The team at Overclockingrevealed that the Founders Edition card averaged a hefty 550 watts when running “Cyberpunk 2077” at 4K. This is just an average and does not give the whole picture. Reviewers have found the RTX 5090 to be prone “power excursions,” basically short spikes that go beyond the card’s rating. For example, Igor’s Lab (19459027) placed a Founders Edition on their bench, and measured a series increasing spikes. They found it reaches 738 W up to 10 milliseconds, and 901.1 W in moments less than one millisecond.

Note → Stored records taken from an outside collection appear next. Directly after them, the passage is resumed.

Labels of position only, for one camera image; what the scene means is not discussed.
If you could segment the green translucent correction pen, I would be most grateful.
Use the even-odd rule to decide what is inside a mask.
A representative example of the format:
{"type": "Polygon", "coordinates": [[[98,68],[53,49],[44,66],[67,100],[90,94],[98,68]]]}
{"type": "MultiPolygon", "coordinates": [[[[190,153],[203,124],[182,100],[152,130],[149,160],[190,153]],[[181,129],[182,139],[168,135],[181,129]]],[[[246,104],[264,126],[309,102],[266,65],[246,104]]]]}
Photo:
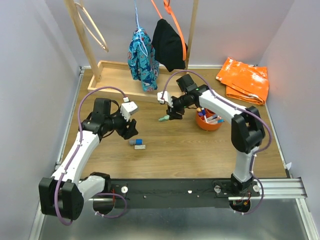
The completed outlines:
{"type": "Polygon", "coordinates": [[[168,121],[170,119],[170,116],[169,115],[165,115],[161,118],[158,119],[159,122],[165,122],[165,121],[168,121]]]}

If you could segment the white pen dark-blue cap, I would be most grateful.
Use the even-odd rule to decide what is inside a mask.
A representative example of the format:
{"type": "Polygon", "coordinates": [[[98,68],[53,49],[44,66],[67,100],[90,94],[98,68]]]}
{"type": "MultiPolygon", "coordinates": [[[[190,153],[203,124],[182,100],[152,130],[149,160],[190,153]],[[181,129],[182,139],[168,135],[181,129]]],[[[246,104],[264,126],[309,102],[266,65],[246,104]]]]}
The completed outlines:
{"type": "Polygon", "coordinates": [[[206,113],[203,113],[203,118],[204,118],[204,121],[205,121],[206,123],[208,123],[206,113]]]}

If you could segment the orange round divided organizer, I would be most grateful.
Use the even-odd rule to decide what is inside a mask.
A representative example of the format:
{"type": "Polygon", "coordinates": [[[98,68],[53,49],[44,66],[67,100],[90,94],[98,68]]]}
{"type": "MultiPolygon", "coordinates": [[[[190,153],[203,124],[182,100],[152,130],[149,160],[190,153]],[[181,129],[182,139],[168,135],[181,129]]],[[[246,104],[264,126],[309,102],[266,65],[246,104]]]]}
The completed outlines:
{"type": "MultiPolygon", "coordinates": [[[[204,110],[205,110],[206,118],[211,117],[213,115],[217,115],[215,112],[213,112],[211,110],[208,110],[206,108],[204,110]]],[[[198,113],[201,113],[201,112],[197,112],[195,114],[195,121],[196,121],[196,124],[198,125],[198,127],[200,127],[202,130],[209,131],[209,132],[216,131],[224,123],[224,122],[218,123],[218,124],[206,123],[205,120],[204,120],[204,117],[203,116],[199,116],[198,113]]]]}

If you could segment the white pen light-blue cap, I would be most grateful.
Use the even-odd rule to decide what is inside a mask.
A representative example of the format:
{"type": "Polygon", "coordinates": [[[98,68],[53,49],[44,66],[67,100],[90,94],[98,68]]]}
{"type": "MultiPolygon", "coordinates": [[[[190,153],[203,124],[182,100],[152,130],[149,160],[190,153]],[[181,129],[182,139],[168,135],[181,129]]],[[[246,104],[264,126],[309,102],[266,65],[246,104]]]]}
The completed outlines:
{"type": "Polygon", "coordinates": [[[223,123],[223,122],[224,122],[224,119],[219,119],[217,121],[214,121],[212,124],[216,125],[216,124],[223,123]]]}

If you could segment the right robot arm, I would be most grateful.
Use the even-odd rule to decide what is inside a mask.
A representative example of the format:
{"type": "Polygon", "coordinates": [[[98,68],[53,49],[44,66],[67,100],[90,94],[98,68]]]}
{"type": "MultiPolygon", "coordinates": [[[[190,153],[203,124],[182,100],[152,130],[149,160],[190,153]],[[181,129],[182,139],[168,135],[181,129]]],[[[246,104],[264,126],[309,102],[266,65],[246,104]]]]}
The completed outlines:
{"type": "Polygon", "coordinates": [[[209,110],[231,125],[231,142],[236,150],[235,169],[230,177],[230,191],[241,196],[253,182],[252,168],[266,133],[256,107],[245,108],[217,94],[207,84],[198,86],[189,74],[177,79],[182,95],[157,93],[160,104],[166,104],[170,120],[181,120],[185,109],[194,105],[209,110]]]}

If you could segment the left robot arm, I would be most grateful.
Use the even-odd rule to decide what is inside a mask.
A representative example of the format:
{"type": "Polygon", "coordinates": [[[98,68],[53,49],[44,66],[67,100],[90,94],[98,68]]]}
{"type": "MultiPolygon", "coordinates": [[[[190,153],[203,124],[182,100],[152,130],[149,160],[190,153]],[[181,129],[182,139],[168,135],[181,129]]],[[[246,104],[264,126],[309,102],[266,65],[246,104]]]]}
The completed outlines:
{"type": "Polygon", "coordinates": [[[41,212],[56,216],[67,223],[79,218],[84,203],[91,197],[101,198],[112,193],[111,177],[93,172],[81,180],[82,172],[93,151],[108,134],[117,132],[124,140],[138,134],[136,120],[131,116],[139,108],[124,98],[124,103],[108,98],[96,98],[92,112],[80,123],[75,142],[62,164],[38,185],[41,212]]]}

The figures may seem alarming, however, they are normal for high-end graphics cards. Plus, the spikes are within the capabilities of the ATX 3.1 PSU specifications — but they could pose a challenge for older PSUs that were built to the ATX 2.51 specification. The problem lies with the ATX 2.51 standard, which, unlike successors, did not have any official specification to handle transient loads. An older PSU will interpret these rapid power spikes, as a fault. It will trigger the OCP to shut down the system and protect the components. ATX 3.0 & 3.1 standards, on the other hand, were designed to work under such conditions.
Taming The Beast
You might be worried about your electricity bill after seeing those peak power numbers, but there is good news for efficiency-minded people. You can actually tame the beast without neutering. One enthusiast on Reddit (19459027) discovered that by aggressively undervolting, they could maintain the card’s stock performance, while reducing power consumption by 16 percent, bringing the average drawing to a more palatable 464 Watts. A more moderate undervolt also improved 3DMark scores above factory settings. This is because the undervolt creates thermal room, allowing the GPU boost algorithm to sustain higher average clock speeds (2642MHz vs. 2502MHz stock), resulting in a better score.
Ofcourse, the GPU’s power supply is crucial regardless of whether or not you are overclocking. Nvidia recommends that you use a 1000W power supply to be safe. This recommendation was validated by Overclocking, whose tests showed their system reached a peak power of 856 watts. If you want to push it further, it is wise to ask if overclocking a GPU is safe and choose the right PSU. What if you don’t have the power to give it what it needs? Mezha.Media (19459027) found that intentionally underpowering the adapter by using only three out of four 8-pin connectors created a 450W limitation. This led to a 5% performance loss. If you try to starve it with only two connectors the card will refuse to boot.